RandomLinkSplit and LinkNeighborLoader for a series of Heterogenous graphs in a Dataset object class #7181

snknitin · 2023-04-15T18:09:53Z

snknitin
Apr 15, 2023

Hello PyG Community,

I have built my own Dataset(larger InMemoryDataset) in pyg which is a series of 365 daily graphs. The graphs are HeteroData objects with 3 nodes and 3 edges (with attr in both). I'm trying to build a dynamic link prediction module, but unable to figure out how to apply the RandomLinkSplit over the whole dataset. I keep running into an error. Also, indexing a particular graph from the dataset to sample negative edges, isn't working but if i create a blank HeteroData and copy all the features and information from the indexed graph and then apply RandomLinkSplit, it works.

This is how I use it currently for a single graph

# For this, we first split the set of edges into
# training (80%), validation (10%), and testing edges (10%).
# Across the training edges, we use 70% of edges for message passing, and 30% of edges for supervision.
# We further want to generate fixed negative edges for evaluation with a ratio of 2:1.
# Negative edges during training will be generated on-the-fly.


data= HeteroData()
# Copy everything from Dataset[0] into data 


transform = T.RandomLinkSplit(
    num_val=0.1,
    num_test=0.1,
    disjoint_train_ratio=0.3,
    neg_sampling_ratio=2.0,
    add_negative_train_samples=False,
    edge_types=("node1", "to", "node2"),
#                 ("node2", "to", "node3"),
#                 ("node3", "to", "node1")],
    rev_edge_types=("node2", "rev_to", "node1"),
#                     ("node3", "rev_to", "node2"),
#                    ("node1", "rev_to", "node3")]
)
train_data, val_data, test_data = transform(data)


from torch_geometric.loader import LinkNeighborLoader
        
# Define seed edges:
edge_label_index = train_data["node1", "to", "node2"].edge_label_index
edge_label = train_data["node1", "to", "node2"].edge_label.type(torch.LongTensor)
train_loader = LinkNeighborLoader(
    data=train_data,
    num_neighbors=[50, 10],
    neg_sampling_ratio=2.0,
    edge_label_index=(("node1", "to", "node2"), edge_label_index),
    edge_label=edge_label,
    batch_size=128,
    shuffle=True,
)

but that only builds a train test split for a single graph. I ideally want the train and test data to have positive and negative edges from all 365 days and make it larger.

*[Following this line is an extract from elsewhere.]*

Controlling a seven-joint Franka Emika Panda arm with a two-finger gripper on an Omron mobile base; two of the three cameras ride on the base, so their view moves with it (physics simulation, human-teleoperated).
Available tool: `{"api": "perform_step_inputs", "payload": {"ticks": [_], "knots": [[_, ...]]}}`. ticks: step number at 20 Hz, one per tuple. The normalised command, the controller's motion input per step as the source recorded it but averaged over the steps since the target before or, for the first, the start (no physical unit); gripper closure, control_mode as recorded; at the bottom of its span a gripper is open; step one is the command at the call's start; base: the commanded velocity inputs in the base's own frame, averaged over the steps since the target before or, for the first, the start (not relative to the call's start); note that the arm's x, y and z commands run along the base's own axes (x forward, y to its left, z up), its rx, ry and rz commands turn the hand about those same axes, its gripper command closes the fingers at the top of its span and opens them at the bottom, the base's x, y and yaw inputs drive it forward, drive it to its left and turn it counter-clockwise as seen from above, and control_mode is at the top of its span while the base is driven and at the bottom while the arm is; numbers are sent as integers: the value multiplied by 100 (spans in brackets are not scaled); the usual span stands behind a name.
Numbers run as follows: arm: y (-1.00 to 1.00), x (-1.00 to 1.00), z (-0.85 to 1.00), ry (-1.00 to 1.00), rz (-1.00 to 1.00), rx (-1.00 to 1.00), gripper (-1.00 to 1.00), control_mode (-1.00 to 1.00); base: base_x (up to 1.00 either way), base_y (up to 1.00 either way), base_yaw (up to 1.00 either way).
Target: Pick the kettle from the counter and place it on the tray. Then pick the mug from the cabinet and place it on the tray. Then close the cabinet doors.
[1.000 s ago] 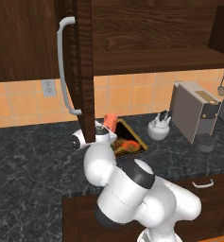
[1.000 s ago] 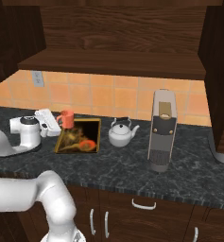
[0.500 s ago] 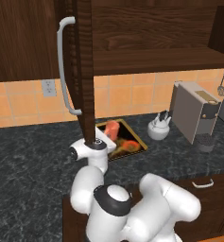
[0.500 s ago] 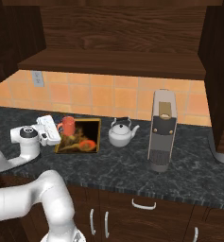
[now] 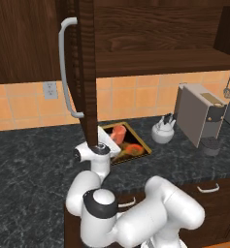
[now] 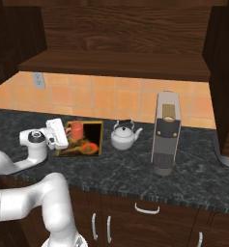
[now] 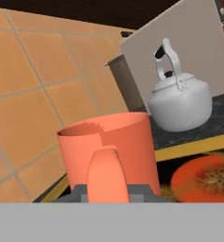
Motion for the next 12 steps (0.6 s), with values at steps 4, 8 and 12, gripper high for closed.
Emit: {"api": "perform_step_inputs", "payload": {"ticks": [4, 8, 12], "knots": [[1, 40, -38, -19, -9, 6, 100, -100, 0, 0, 0], [9, 31, -59, -19, -6, 6, 100, -100, 0, 0, 0], [18, 29, -62, -10, -6, 4, 100, -100, 0, 0, 0]]}}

Along with that, the random neighbor sampling for the LinkNeighborLoader also gives different dimensions(number of edges i the graph) for the other 2 edge_types, which is problematic since I intend to map and use the edge attributes and concatenate them with the new node features from the encoder(Sageconv) in the model for binary classification. I'm only predicting the Link for one of the edge_types. the other 2 are auxilliary information that needs to be factored into the decision

Am i using these methods wrong? I was wondering if there was a clever and easy way to do this with the helper functions and methods available already, that maybe i'm not aware of or thought of trying.

In conclusion

How to i apply randomlinksplit to all 365 graphs at once and then split into a larger train, test split that has edges from each timeframe?
How do i sample or load minibatches such that the other edge types have the exact same number of edges that correspond to the same event(in this case a transaction) so that the edge attributes can be a factor in deciding the validity/probabiity of a link?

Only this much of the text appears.